About this exercise: Please repeat, exactly and without pictures, the lines of the entries below that run from the one containing "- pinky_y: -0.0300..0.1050" through the one containing "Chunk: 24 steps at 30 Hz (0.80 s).".

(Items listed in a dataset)
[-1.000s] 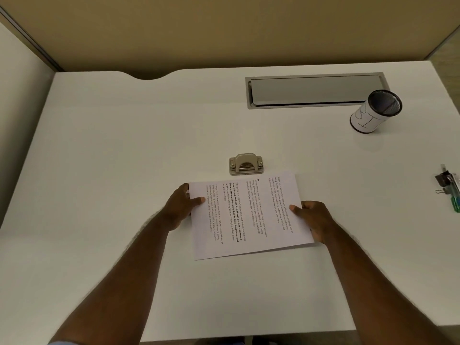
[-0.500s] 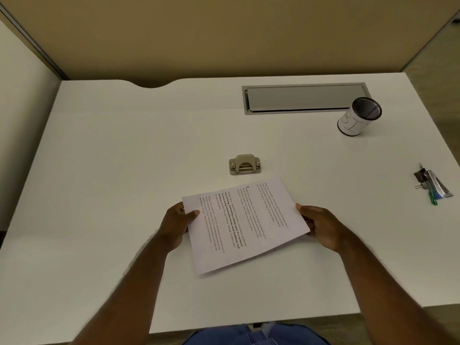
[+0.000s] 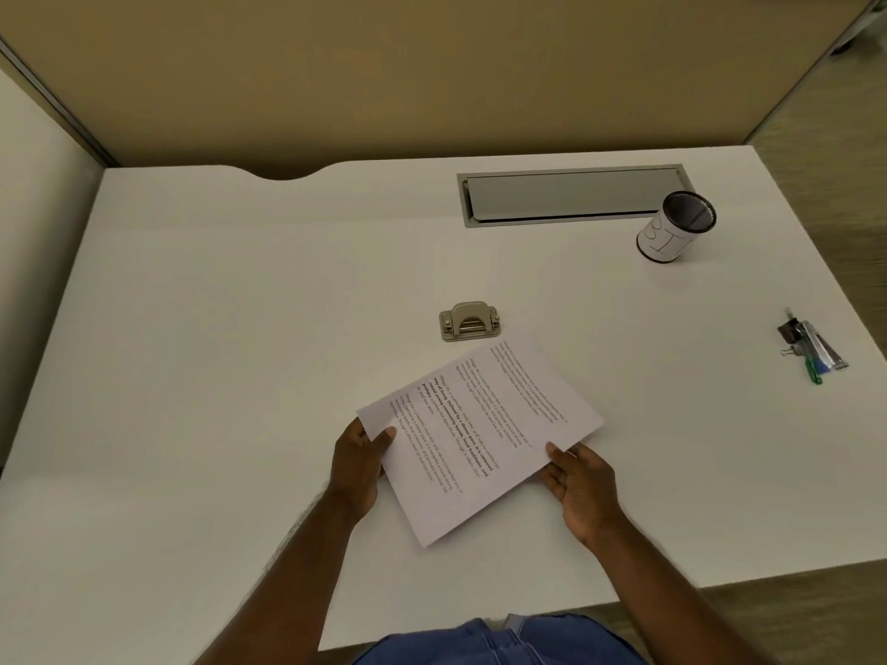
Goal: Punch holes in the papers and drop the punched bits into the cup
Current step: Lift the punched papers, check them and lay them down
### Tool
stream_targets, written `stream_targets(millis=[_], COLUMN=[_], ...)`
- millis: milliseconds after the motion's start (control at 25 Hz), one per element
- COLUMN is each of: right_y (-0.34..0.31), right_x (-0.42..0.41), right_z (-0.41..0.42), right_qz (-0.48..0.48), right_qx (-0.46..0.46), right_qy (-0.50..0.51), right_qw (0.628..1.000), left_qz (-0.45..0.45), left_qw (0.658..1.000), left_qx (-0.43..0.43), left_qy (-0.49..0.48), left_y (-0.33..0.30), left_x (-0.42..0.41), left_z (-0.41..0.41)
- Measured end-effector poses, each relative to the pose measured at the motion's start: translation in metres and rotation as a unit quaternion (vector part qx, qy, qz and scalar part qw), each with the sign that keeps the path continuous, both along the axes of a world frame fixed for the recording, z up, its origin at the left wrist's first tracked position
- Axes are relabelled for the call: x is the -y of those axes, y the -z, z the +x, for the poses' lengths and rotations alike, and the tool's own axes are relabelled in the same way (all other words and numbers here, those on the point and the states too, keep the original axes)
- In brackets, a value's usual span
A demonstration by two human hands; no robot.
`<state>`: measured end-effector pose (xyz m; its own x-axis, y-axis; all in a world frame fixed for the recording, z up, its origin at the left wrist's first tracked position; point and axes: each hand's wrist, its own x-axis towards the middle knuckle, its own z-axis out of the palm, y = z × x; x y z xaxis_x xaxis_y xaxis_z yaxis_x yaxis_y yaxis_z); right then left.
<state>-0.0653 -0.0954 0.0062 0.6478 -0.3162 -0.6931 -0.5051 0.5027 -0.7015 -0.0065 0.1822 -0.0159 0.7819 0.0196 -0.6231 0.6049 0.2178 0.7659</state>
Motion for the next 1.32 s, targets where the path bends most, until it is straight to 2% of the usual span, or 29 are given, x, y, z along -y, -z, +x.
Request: stream_targets(millis=[160,320,400,560,640,720,920,1120,1320], right_y=[-0.012,-0.036,-0.052,-0.081,-0.094,-0.108,-0.129,-0.125,-0.115], right_x=[0.003,0.017,0.026,0.037,0.036,0.035,0.043,0.045,0.036], right_z=[0.018,0.048,0.068,0.104,0.116,0.124,0.122,0.097,0.082], right_qz=[-0.080,-0.148,-0.176,-0.196,-0.217,-0.240,-0.291,-0.393,-0.368], right_qx=[0.014,0.068,0.105,0.145,0.162,0.191,0.265,0.329,0.329], right_qy=[0.020,-0.033,-0.088,-0.194,-0.244,-0.275,-0.293,-0.285,-0.283], right_qw=[0.997,0.986,0.975,0.950,0.931,0.911,0.872,0.810,0.823], left_qz=[-0.046,-0.077,-0.051,0.114,0.108,0.070,0.050,0.038,0.035], left_qw=[0.999,0.997,0.998,0.986,0.970,0.960,0.955,0.956,0.959], left_qx=[0.007,0.010,0.022,0.106,0.171,0.220,0.279,0.292,0.280], left_qy=[-0.011,-0.011,-0.006,0.060,0.131,0.159,0.091,0.015,-0.015], left_y=[-0.006,-0.011,-0.016,-0.045,-0.072,-0.099,-0.123,-0.121,-0.122], left_x=[0.005,0.003,0.002,0.009,0.019,0.032,0.047,0.063,0.086], left_z=[-0.001,-0.002,0.001,0.033,0.054,0.067,0.059,0.024,0.011])
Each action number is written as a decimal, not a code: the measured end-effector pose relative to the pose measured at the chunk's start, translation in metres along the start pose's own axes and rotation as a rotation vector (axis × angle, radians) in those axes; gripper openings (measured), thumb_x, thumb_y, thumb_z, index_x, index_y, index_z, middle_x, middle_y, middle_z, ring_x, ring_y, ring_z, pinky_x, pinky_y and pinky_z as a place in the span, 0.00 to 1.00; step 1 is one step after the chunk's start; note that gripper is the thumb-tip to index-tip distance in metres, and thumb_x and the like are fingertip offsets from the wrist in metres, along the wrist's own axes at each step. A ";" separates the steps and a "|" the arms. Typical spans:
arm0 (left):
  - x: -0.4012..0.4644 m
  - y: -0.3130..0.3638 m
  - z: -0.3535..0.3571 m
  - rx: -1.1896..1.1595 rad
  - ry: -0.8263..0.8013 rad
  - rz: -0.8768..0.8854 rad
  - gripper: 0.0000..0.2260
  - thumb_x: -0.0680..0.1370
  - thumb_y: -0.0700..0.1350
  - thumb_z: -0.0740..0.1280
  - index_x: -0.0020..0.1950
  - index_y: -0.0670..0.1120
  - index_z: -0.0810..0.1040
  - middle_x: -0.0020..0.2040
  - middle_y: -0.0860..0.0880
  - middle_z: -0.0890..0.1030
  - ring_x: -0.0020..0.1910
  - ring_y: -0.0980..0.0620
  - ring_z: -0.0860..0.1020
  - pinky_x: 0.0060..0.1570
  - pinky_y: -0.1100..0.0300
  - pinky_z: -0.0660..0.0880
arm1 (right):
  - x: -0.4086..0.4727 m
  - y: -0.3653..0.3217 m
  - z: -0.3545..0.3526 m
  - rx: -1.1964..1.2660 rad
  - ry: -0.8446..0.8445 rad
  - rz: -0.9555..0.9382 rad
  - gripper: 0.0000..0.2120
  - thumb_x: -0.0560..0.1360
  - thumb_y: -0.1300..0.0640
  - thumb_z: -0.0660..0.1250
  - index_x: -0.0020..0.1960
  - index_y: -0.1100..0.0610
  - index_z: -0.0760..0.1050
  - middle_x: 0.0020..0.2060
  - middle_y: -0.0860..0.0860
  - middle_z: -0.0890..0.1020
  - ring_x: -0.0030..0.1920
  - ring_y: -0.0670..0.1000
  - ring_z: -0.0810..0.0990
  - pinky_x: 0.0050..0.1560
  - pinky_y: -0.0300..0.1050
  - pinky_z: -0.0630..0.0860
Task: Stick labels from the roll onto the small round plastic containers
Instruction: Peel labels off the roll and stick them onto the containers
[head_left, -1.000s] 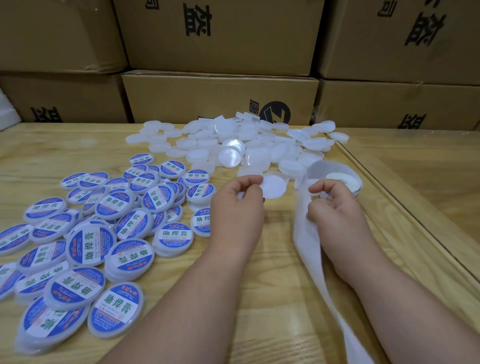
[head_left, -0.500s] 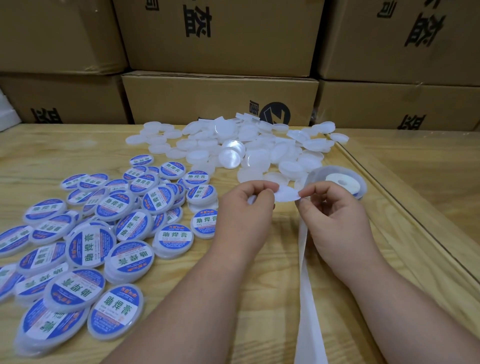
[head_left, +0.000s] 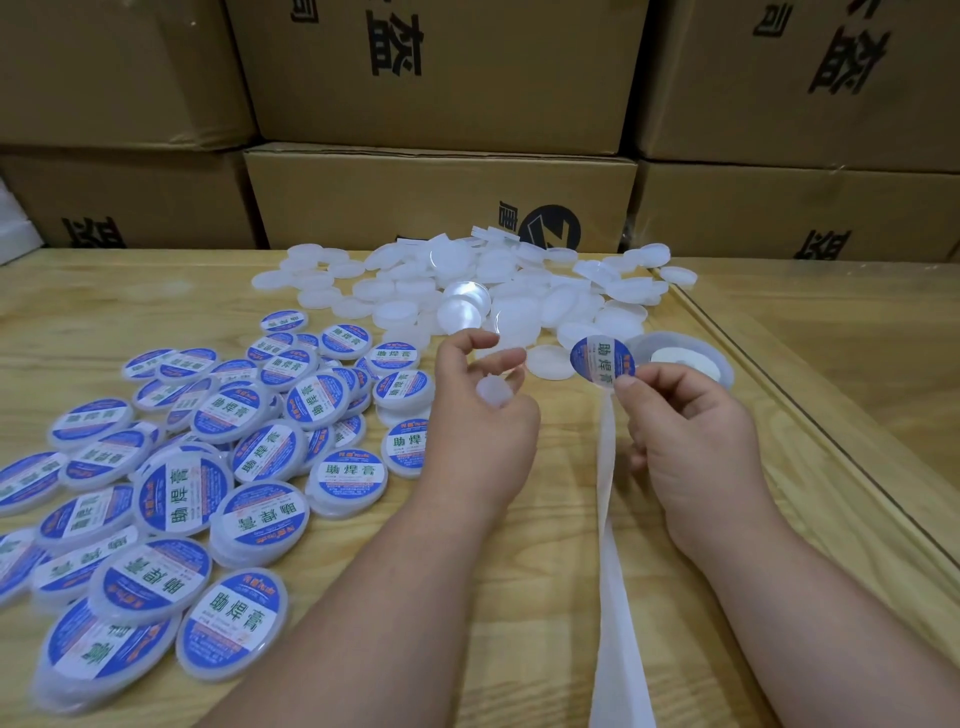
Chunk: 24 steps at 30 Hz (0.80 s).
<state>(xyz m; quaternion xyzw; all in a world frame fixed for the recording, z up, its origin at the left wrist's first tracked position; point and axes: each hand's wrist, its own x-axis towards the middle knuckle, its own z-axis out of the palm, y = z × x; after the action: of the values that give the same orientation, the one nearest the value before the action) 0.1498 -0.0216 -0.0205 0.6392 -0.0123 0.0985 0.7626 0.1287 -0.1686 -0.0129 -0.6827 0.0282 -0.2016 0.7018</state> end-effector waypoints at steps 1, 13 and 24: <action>0.000 0.000 -0.001 -0.005 -0.007 0.004 0.28 0.73 0.33 0.63 0.53 0.70 0.71 0.58 0.59 0.80 0.58 0.63 0.81 0.43 0.58 0.83 | 0.000 -0.001 0.000 0.009 -0.002 0.005 0.06 0.74 0.54 0.73 0.39 0.46 0.82 0.30 0.42 0.76 0.29 0.44 0.71 0.34 0.46 0.71; -0.005 0.014 -0.001 -0.005 -0.014 -0.062 0.13 0.69 0.46 0.58 0.53 0.51 0.68 0.42 0.49 0.87 0.30 0.45 0.84 0.21 0.62 0.66 | 0.003 -0.003 -0.002 0.161 -0.041 0.123 0.09 0.75 0.56 0.72 0.37 0.48 0.81 0.26 0.46 0.69 0.26 0.47 0.64 0.25 0.40 0.65; 0.000 0.015 -0.004 -0.271 -0.096 -0.124 0.13 0.82 0.39 0.53 0.50 0.45 0.77 0.38 0.45 0.84 0.31 0.44 0.82 0.22 0.62 0.68 | 0.003 -0.014 -0.006 0.452 -0.464 0.584 0.07 0.71 0.55 0.67 0.35 0.53 0.75 0.24 0.45 0.60 0.21 0.42 0.56 0.19 0.33 0.50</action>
<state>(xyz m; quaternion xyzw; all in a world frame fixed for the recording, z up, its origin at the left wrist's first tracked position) 0.1471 -0.0149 -0.0065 0.5339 -0.0223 0.0182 0.8451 0.1262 -0.1747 0.0013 -0.5026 0.0167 0.1631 0.8488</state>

Result of this task:
  - pinky_y: -0.0300..0.1050
  - pinky_z: -0.0630..0.0860
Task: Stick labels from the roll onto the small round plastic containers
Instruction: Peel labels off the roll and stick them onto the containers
[head_left, -1.000s] 
[head_left, -0.500s] 
[head_left, +0.000s] 
Chunk: 24 steps at 30 Hz (0.80 s).

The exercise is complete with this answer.